The supplied literature also shows that AdaWAT belongs to a broader methodological family of adaptive or approximate wavelet constructions. In texture classification, adaptive wavelet modules are built with Haar DWT-Split and lifting-scheme predictor/updater CNNs, and are explicitly described as task-oriented rather than strictly reconstructive (Yu et al., 2024). In time-series analysis, AdaWaveNet uses a lifting scheme-based adaptive transform and inverse transform with learnable convolutional filters for forecasting, imputation, and super-resolution (Yu et al., 2024). In graph learning, ASWT-SGNN approximates graph wavelet operators by spectrum-adapted polynomials, avoiding eigen-decomposition while retaining multiscale spatial-spectral localization (Liu et al., 2023). In two-dimensional empirical wavelet analysis, arbitrary partitions of the Fourier domain are detected from scale-space maxima and a watershed transform, and corresponding frame-based filters are then constructed (Hurat et al., 2024). Other supplied examples include region-based path-adaptive sparse image transforms (Budinich, 2017) and adaptive online refinement of wavelet bases for value-function approximation in reinforcement learning (Beukman et al., 2022). This suggests a broader family resemblance, even though AdaWAT as a proper name is explicitly attached to AdaSFFuse.

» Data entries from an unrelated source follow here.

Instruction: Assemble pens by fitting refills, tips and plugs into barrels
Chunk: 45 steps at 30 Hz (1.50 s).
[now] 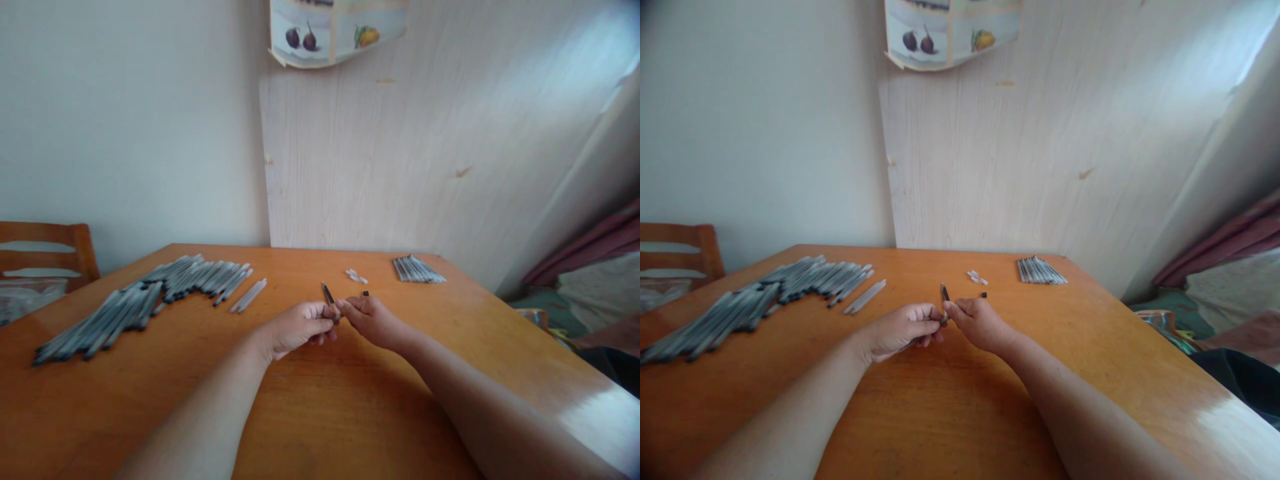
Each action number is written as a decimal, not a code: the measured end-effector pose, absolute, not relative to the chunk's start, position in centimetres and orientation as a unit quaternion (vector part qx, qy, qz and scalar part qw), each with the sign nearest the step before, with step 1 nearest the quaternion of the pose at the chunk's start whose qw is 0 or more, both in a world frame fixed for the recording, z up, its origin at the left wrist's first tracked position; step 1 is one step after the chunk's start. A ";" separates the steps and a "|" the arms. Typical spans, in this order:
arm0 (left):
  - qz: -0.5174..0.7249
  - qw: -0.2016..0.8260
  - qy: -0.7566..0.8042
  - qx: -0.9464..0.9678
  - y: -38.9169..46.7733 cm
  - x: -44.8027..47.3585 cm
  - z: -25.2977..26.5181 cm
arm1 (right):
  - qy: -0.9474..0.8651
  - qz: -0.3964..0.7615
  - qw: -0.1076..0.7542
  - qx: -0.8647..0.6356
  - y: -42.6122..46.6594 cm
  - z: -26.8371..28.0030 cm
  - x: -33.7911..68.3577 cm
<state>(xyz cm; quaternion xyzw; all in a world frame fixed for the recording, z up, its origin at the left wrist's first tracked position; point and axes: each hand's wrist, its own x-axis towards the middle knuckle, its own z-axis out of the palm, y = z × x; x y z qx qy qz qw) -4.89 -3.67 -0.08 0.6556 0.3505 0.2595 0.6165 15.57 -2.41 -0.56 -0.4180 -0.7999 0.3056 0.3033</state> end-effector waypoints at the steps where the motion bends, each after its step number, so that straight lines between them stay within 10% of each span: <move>1: 0.263 0.618 0.348 0.654 -3.7 -4.9 -0.1 | -0.795 0.317 0.306 -0.418 -2.4 -0.6 15.6; 45: 0.260 0.604 0.380 0.651 -3.3 -5.4 0.1 | -0.776 0.277 0.362 -0.437 -2.4 0.6 16.5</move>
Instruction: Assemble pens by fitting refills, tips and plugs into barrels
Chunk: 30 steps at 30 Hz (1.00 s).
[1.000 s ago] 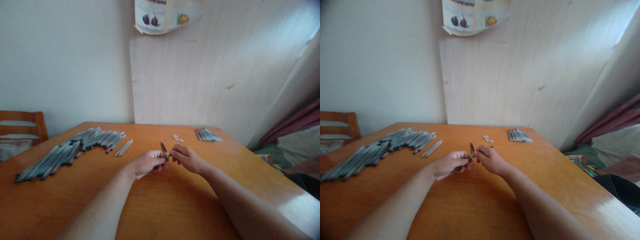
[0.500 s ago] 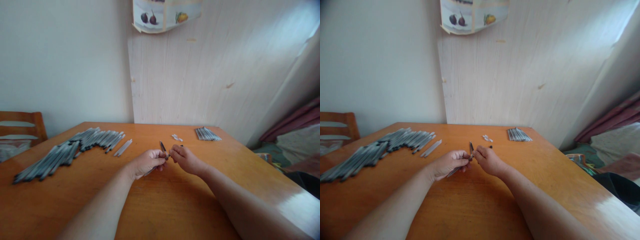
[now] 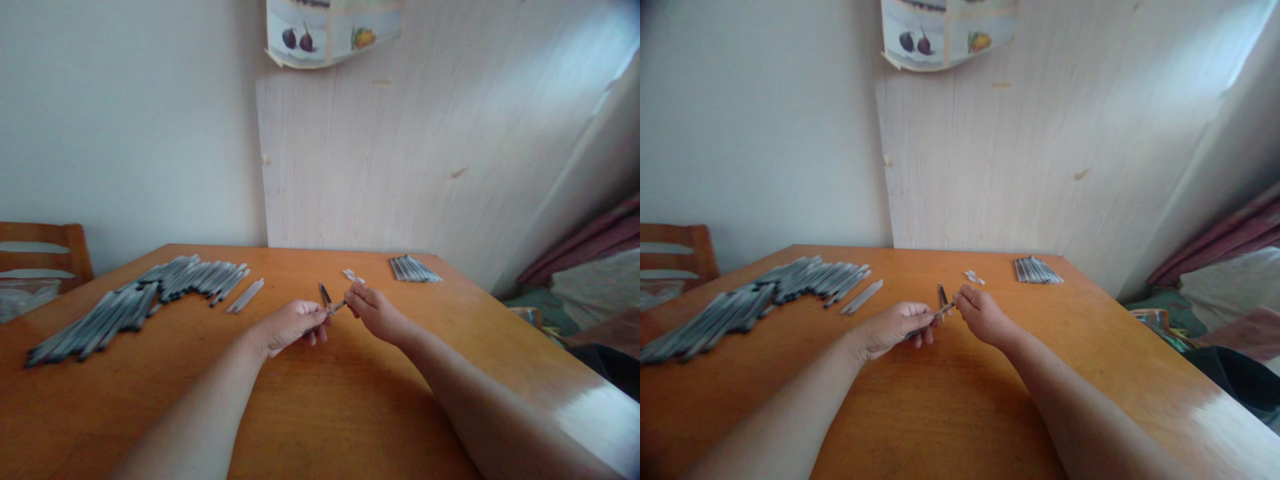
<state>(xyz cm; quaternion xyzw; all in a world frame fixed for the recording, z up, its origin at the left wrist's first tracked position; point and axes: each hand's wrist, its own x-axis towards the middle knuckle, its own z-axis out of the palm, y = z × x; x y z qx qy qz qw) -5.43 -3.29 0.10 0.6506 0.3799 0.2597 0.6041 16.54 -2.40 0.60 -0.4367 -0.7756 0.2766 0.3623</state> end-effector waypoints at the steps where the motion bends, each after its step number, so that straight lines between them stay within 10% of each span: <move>1: 0.264 0.596 0.382 0.655 -3.3 -5.4 0.1 | -0.775 0.280 0.362 -0.436 -2.4 0.6 16.5; 30: 0.284 0.151 0.485 0.813 -3.8 -3.4 1.0 | -0.719 0.374 0.391 -0.436 -0.5 -0.2 16.6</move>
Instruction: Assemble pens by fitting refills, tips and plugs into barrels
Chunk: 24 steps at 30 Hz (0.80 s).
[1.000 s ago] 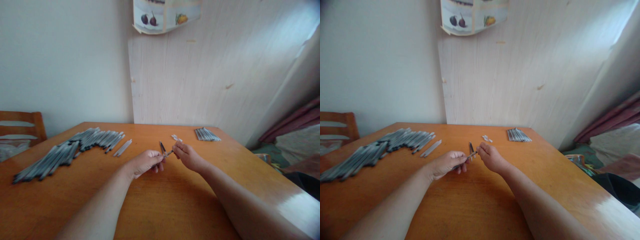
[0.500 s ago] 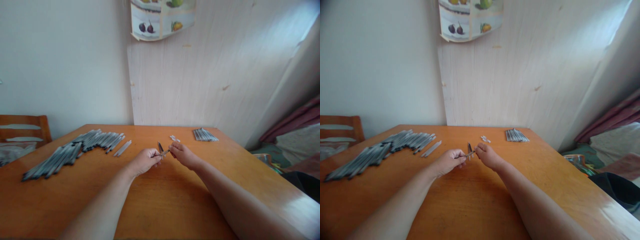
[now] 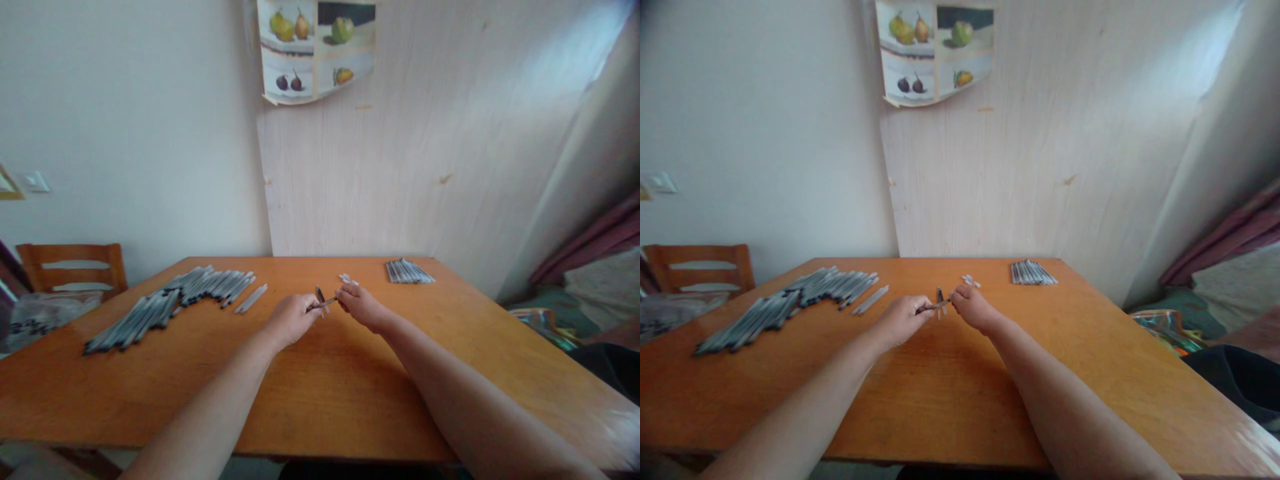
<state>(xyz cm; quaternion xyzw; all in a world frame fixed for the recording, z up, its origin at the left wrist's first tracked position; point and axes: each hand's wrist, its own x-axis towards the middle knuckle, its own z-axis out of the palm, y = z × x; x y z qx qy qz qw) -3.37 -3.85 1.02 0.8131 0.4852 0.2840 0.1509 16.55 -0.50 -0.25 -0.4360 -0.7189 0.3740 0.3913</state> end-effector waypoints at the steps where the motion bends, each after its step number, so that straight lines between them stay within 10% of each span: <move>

6. Constraints, misconceptions, and future directions
The principal misconception around AdaWAT is to read it as a standard wavelet transform with trainable coefficients. The paper instead presents it as a learnable grouped-convolutional approximation to wavelet analysis, followed by task-conditioned enhancement and fused within a larger spatial-frequency architecture (Wang et al., 21 Aug 2025). Its inverse is likewise adaptive and approximate, not a strict analytic inverse in the orthogonal-DWT sense.
A second misconception is that improved visual or low-level fusion metrics necessarily imply improved downstream semantics. The supplied discussion notes that improved visual and frequency representations do not always guarantee better downstream performance, including some semantic segmentation cases where fused images attenuate certain classes (Wang et al., 21 Aug 2025). This suggests that AdaWAT’s current optimization target is low-level fusion quality rather than explicit downstream task alignment.
The explicit limitations are theoretical as well as application-level. Invertibility and stability are handled empirically through AdaIWAT and loss minimization, but formal guarantees are not provided. Future work is described in two directions: end-to-end, task-aware multimodal frameworks in which the fusion process, including AdaWAT, is jointly optimized with downstream losses such as detection or segmentation losses; and more principled designs of learned wavelet-like bases with constraints on reconstruction error and frequency coverage (Wang et al., 21 Aug 2025).
In this sense, AdaWAT occupies an intermediate position between classical wavelet theory and task-specific deep architectures. It preserves the organizing logic of multi-band wavelet analysis—low/high separation, sub-band-specific processing, and analysis–synthesis recoupling—while replacing fixed bases, task-agnostic decomposition, and exact analytic inversion with learned operators optimized for multimodal fusion performance (Wang et al., 21 Aug 2025).